_What is required:_
Every line in the data below that holds "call" should be found and copied.

_Data below:_
┌──
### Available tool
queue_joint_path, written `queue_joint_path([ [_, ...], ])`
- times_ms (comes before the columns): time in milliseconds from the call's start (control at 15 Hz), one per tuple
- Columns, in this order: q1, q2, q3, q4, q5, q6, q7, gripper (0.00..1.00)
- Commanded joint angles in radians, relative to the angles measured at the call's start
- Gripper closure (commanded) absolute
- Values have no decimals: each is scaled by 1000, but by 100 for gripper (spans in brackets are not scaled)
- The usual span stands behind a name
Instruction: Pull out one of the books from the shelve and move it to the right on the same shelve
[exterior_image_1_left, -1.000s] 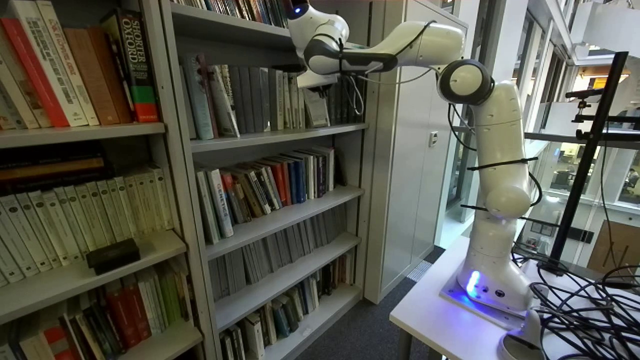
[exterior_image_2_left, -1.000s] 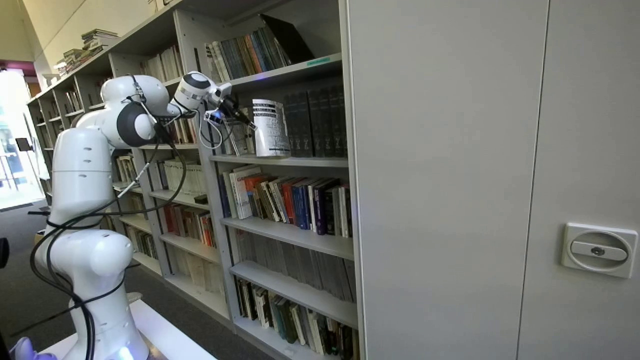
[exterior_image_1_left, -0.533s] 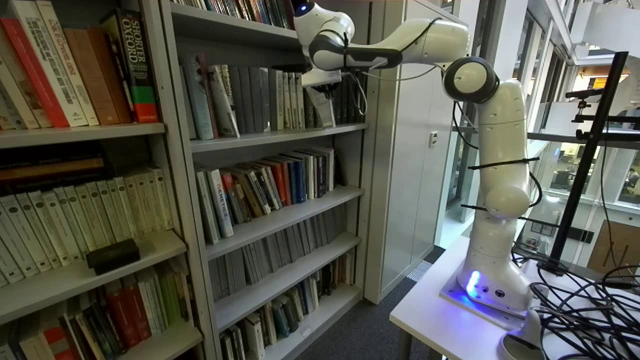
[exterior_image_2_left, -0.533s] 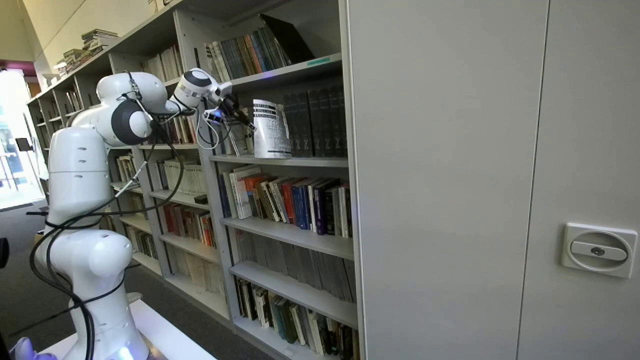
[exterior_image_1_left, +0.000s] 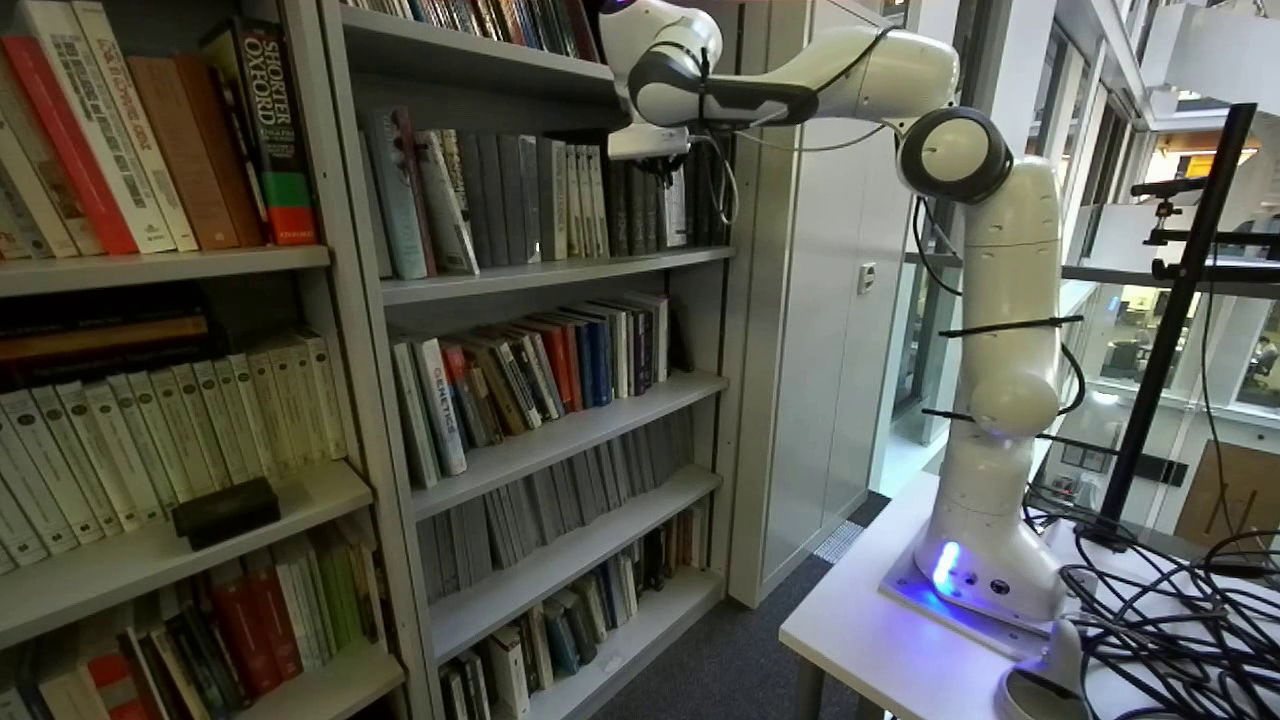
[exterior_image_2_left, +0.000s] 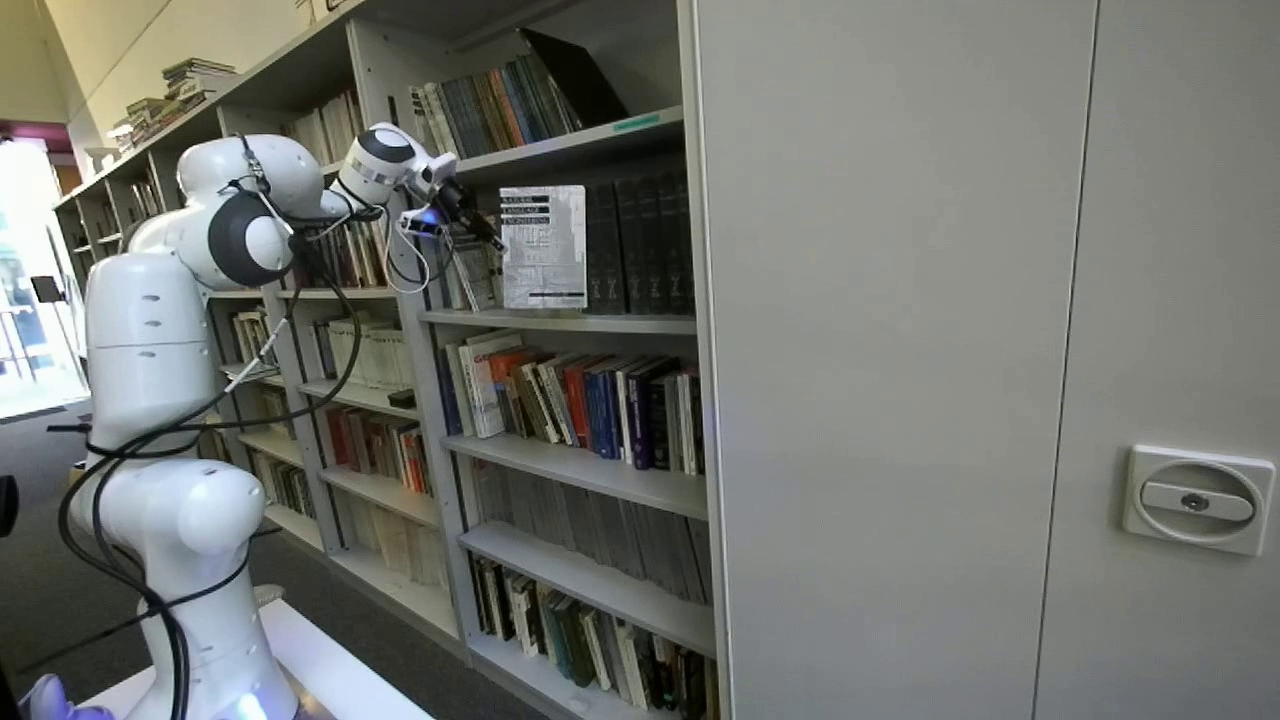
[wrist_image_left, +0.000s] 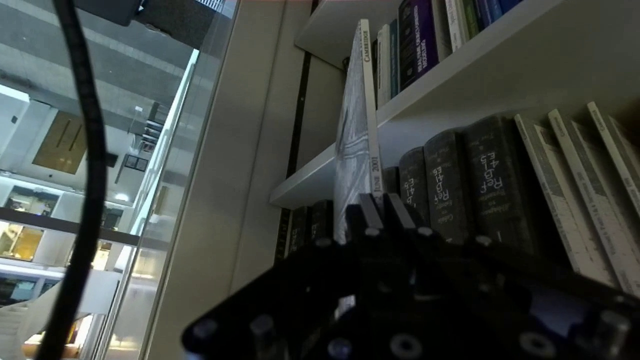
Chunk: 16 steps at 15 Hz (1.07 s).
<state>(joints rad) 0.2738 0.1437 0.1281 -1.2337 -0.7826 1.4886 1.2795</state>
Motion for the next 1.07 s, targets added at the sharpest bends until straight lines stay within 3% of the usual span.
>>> queue_joint_path([
  [0, 2, -40, 9, -22, 28, 33, 5, 98],
  [467, 12, -33, 33, -38, 76, 76, -18, 98],
  [1000, 22, 38, 37, 19, 1, 177, -37, 98],
])
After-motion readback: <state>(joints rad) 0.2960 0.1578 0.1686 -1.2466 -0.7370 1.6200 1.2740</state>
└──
_Output below:_
- times_ms (comes before the columns): time in milliseconds from the call's start (control at 15 Hz), one per tuple
- Commanded joint angles in radians, relative to the angles measured at the call's start

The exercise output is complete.